REQUIRED WORK:
In the entries below, find the line with "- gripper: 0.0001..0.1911" and the line with "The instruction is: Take"; give again those lines and every line between them, exactly.

▬▬▬▬▬▬▬▬▬▬

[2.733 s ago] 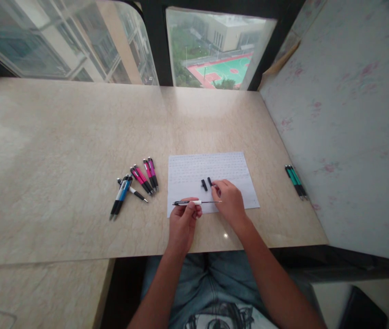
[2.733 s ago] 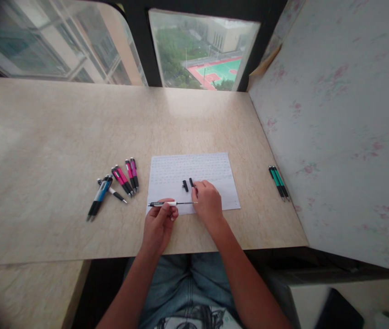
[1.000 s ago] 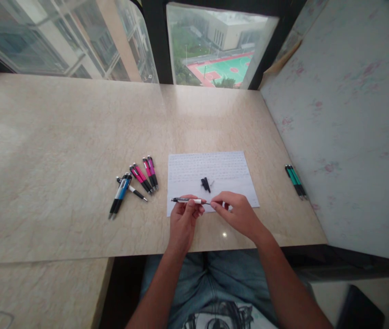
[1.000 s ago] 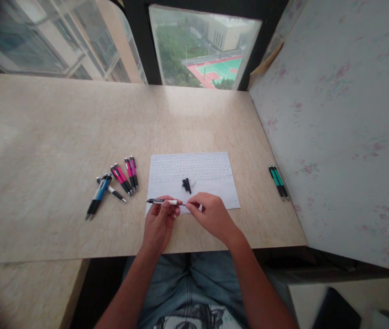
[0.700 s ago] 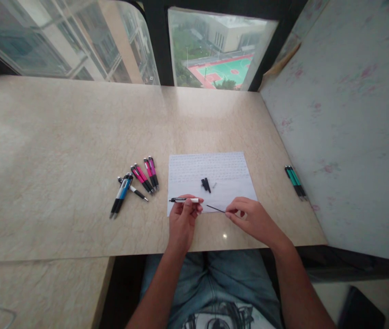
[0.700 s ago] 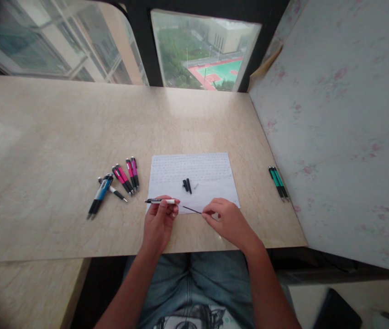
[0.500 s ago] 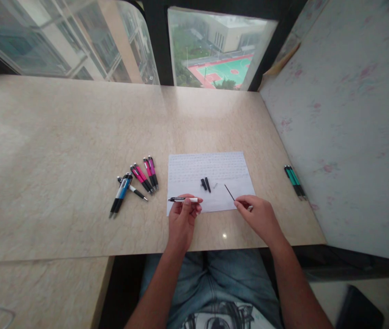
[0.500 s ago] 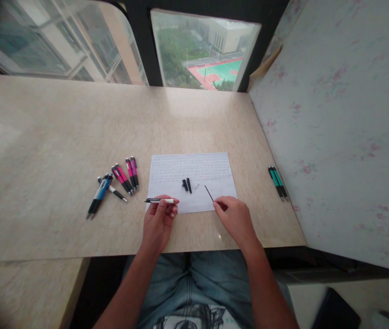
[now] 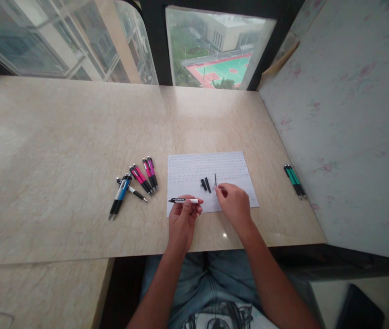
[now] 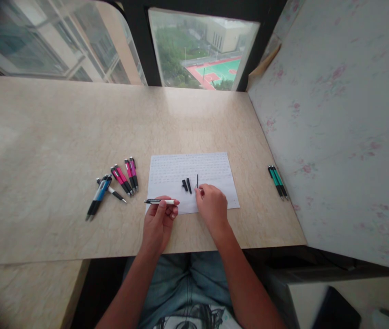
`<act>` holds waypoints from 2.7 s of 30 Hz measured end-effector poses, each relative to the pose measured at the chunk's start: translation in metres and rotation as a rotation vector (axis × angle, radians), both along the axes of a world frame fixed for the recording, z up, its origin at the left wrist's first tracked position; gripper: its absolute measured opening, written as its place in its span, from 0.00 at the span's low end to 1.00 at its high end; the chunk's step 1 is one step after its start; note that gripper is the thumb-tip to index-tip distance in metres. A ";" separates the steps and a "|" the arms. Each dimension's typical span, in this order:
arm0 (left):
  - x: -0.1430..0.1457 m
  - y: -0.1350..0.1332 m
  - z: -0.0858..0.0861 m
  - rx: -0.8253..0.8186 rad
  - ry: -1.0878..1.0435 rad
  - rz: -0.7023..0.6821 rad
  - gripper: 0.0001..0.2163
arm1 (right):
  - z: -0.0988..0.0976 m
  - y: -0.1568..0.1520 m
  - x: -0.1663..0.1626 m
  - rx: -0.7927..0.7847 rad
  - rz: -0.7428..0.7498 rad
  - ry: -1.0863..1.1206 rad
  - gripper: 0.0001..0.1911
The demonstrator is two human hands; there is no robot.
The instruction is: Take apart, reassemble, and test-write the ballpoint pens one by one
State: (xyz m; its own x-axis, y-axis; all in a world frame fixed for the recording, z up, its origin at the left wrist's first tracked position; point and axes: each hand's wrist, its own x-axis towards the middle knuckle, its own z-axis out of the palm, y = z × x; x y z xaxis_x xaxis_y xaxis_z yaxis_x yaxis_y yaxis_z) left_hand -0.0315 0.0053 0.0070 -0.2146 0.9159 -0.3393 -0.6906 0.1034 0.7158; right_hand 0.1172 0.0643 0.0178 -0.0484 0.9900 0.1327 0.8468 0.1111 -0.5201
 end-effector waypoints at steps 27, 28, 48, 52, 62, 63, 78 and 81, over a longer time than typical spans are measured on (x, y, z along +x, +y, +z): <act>0.006 -0.006 0.005 -0.051 0.475 -0.035 0.11 | 0.007 -0.044 -0.026 -0.672 -0.131 1.423 0.15; 0.006 -0.007 0.005 -0.054 0.483 -0.031 0.11 | 0.006 -0.044 -0.026 -0.677 -0.129 1.433 0.15; 0.003 -0.008 -0.004 -0.081 0.460 -0.015 0.14 | 0.002 -0.042 -0.016 -0.540 -0.116 1.183 0.12; 0.002 -0.007 -0.008 -0.076 0.417 -0.006 0.15 | 0.001 -0.031 -0.003 -0.339 -0.124 0.848 0.11; 0.003 -0.006 -0.008 -0.059 0.384 -0.018 0.15 | -0.010 0.016 -0.002 0.058 -0.048 0.139 0.13; 0.003 -0.007 -0.009 -0.060 0.390 -0.021 0.15 | -0.011 0.016 -0.002 0.061 -0.045 0.125 0.13; 0.002 -0.007 -0.002 -0.050 0.457 -0.094 0.14 | 0.008 -0.030 -0.014 -0.345 0.206 0.720 0.17; 0.002 -0.008 -0.002 -0.039 0.464 -0.116 0.14 | 0.004 -0.034 -0.017 -0.371 0.182 0.777 0.16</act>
State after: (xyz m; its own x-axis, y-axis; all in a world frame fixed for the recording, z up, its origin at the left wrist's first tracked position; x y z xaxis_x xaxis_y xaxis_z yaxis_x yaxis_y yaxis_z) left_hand -0.0293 -0.0026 0.0053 -0.2484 0.9314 -0.2660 -0.2808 0.1935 0.9400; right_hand 0.1002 0.0305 0.0217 -0.2392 0.9616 -0.1348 0.2244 -0.0804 -0.9712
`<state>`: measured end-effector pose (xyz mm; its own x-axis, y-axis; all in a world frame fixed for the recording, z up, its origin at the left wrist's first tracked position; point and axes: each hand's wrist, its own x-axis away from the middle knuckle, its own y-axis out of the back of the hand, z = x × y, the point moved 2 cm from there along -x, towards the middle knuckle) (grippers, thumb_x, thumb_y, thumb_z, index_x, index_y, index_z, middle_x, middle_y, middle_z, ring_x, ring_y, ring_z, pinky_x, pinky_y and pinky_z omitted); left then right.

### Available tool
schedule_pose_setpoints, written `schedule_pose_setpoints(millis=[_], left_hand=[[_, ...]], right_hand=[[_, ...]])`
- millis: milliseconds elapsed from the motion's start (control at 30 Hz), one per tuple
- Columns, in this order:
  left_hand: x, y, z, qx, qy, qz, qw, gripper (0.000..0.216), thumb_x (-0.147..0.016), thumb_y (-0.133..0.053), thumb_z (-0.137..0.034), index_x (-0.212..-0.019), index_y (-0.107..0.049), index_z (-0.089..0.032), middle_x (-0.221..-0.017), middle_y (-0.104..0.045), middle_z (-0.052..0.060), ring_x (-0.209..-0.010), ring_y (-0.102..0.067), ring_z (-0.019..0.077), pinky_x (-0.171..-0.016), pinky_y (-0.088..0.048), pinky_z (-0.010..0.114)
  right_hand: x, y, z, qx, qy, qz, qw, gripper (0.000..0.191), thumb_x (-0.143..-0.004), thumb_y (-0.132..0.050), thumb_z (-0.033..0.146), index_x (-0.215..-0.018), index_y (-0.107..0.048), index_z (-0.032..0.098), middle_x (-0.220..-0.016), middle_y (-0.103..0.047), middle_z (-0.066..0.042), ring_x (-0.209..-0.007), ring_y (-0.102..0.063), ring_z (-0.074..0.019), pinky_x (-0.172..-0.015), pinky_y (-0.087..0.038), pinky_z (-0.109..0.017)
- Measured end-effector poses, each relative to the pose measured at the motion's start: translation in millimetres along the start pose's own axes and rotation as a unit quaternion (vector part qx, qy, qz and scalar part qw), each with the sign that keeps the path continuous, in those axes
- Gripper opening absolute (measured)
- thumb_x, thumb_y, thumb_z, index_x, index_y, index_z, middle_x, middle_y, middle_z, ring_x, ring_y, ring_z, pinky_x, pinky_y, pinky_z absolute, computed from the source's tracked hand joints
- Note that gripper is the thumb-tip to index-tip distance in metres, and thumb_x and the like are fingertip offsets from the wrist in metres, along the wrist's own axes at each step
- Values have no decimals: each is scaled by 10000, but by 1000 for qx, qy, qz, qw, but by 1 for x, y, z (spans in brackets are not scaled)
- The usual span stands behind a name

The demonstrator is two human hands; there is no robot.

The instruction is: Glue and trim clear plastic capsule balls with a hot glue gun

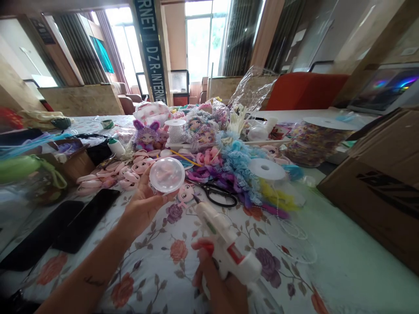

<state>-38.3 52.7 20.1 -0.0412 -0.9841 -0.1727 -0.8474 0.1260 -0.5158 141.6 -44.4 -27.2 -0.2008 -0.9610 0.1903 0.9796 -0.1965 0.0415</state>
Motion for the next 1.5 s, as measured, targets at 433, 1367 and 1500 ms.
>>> schedule_pose_setpoints(millis=[433,1367,1500], left_hand=[[-1,2,5,-77,-2,21,997,931,-579,-861,-160,-1379,-405,-298,-1417,-470,89,-1288,-478,295,-952,-528,362],[19,-10,31,-166,167,218,947,832,-724,-807,-278,-1438,-383,-313,-1222,-575,90,-1097,-573,244,-843,-508,318],[19,-9,34,-176,118,189,959,789,-748,-794,-306,-1420,-381,-330,-1269,-554,96,-1039,-592,227,-828,-523,321]], right_hand=[[-6,14,6,-189,-18,-8,982,411,-734,-745,518,-877,-651,144,-405,-501,25,-364,-443,-132,-346,-305,-207],[-51,23,29,-71,78,-97,990,564,-565,-848,511,-973,-667,167,-535,-605,34,-489,-526,-156,-501,-426,-259],[-52,24,28,-81,80,-97,989,572,-602,-828,513,-1019,-650,163,-536,-606,31,-507,-527,-161,-524,-425,-265]])
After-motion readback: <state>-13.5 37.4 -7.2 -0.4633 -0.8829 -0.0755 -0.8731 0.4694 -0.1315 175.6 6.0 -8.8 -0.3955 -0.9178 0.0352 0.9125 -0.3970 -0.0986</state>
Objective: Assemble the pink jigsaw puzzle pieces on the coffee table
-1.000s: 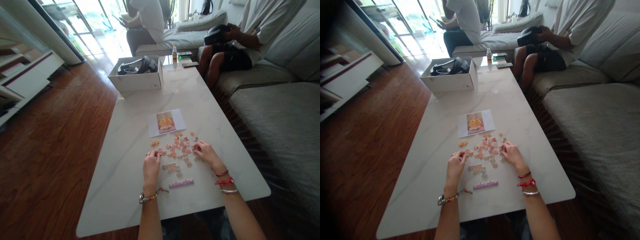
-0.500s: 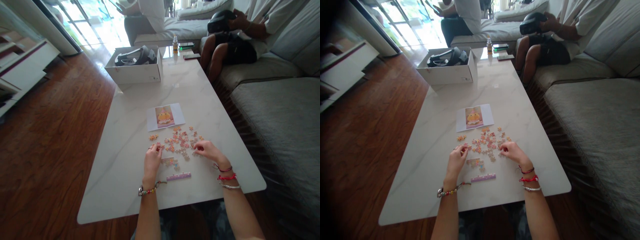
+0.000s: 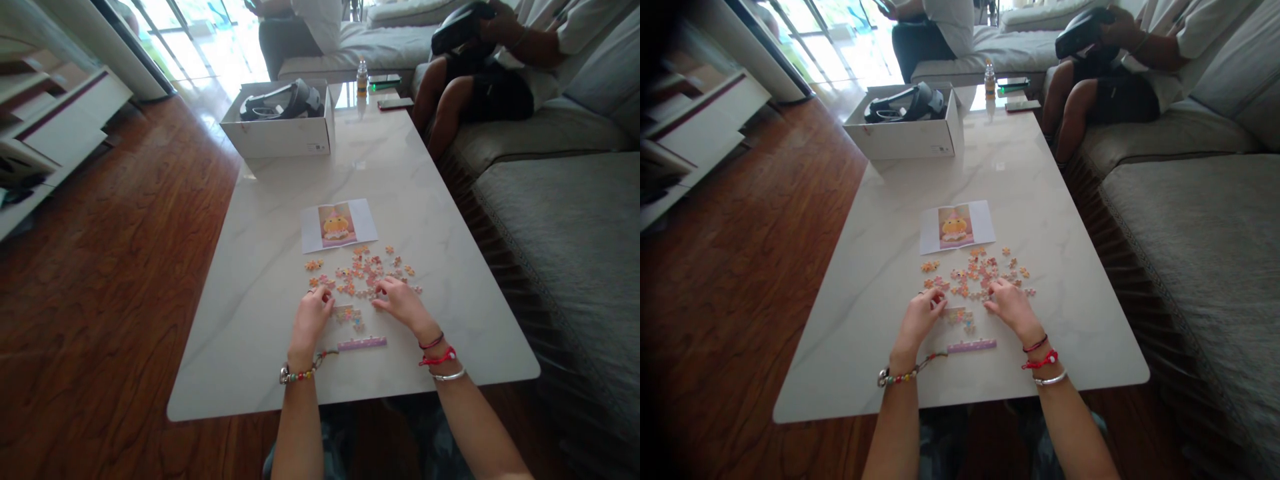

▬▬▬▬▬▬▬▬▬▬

PROBLEM SOLUTION:
  - gripper: 0.0001..0.1911
The demonstrator is two human hands; there is no robot.
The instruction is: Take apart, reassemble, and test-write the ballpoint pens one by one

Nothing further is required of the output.